Secretly Superb Diving
Papua New Guinea is becoming known as one of the world's best diving areas for good reason. Papua New Guinea is a remote and unspoiled land of great tropical rivers, crashing waterfalls, high mountains, spectacular volcanoes and thick, misty rainforest. Many of the Melanesian people still live a simple subsistence life with complex tribal traditions. The flora and fauna are amazing, exotic, and varied.
This is a place to dive with atmosphere, adventure, and crystal clear waters. Throughout the region you will find deep or shallow reefs, coral walls, sheer drops, barrier reefs, atolls, passages, lagoons, wrecks, and a unique variety of species.
One distinguishing feature of Papua New Guinea is the closeness of dive sites to the islands. Another appealing feature of diving here is the deep water with reef walls dropping up to 1000 feet or more, that can be found just a few feet from the shore in many areas, including most of the northern coastline, on the southern shores of New Ireland and New Hanover as well in some areas of the Milne Bay. In the more sheltered bays such as Kimbe Bay in West New Britain the coral is vast.

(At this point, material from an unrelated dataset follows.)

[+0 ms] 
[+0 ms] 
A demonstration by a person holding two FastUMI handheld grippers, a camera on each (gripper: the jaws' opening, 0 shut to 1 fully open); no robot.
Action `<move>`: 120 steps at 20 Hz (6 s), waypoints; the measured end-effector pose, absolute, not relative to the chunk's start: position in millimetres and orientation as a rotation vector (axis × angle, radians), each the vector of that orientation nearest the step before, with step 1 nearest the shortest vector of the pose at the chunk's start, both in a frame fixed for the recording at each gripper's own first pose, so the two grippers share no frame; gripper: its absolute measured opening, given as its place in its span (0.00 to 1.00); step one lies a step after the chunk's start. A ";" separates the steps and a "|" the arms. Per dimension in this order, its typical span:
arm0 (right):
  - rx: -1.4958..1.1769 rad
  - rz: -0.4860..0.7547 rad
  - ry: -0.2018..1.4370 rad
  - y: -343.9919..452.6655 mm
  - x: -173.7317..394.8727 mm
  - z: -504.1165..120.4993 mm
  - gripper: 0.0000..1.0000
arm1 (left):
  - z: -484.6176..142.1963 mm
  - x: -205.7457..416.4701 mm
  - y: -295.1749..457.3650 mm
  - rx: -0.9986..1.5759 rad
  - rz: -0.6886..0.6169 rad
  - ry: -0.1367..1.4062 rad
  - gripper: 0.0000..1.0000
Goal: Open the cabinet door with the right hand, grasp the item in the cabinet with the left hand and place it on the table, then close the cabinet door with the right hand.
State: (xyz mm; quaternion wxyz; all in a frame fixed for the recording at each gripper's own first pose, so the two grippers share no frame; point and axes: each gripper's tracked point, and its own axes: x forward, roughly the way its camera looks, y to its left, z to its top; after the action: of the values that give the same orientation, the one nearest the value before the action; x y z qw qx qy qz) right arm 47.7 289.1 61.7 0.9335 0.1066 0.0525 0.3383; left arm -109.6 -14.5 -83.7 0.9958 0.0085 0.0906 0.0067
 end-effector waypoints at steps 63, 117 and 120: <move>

Scattered above and below the waterline around Papua New Guinea are hundreds of wrecks of boats, planes, barges and submarines. Many of them are from W.W.II. and some are still in excellent condition. Rabaul, Kavieng, Loloata (Port Moresby) and Madang are good places to go for wreck diving.
The Eastern Fields, found 170 km south west of Port Moresby, between Papua New Guinea and Australia, are a particularly amazing dive area and a truly unspoilt part of the Coral Sea.
The weather ranges from warm to hot and humid all year round. Different areas have different weather patterns, but May to December is usually the driest period.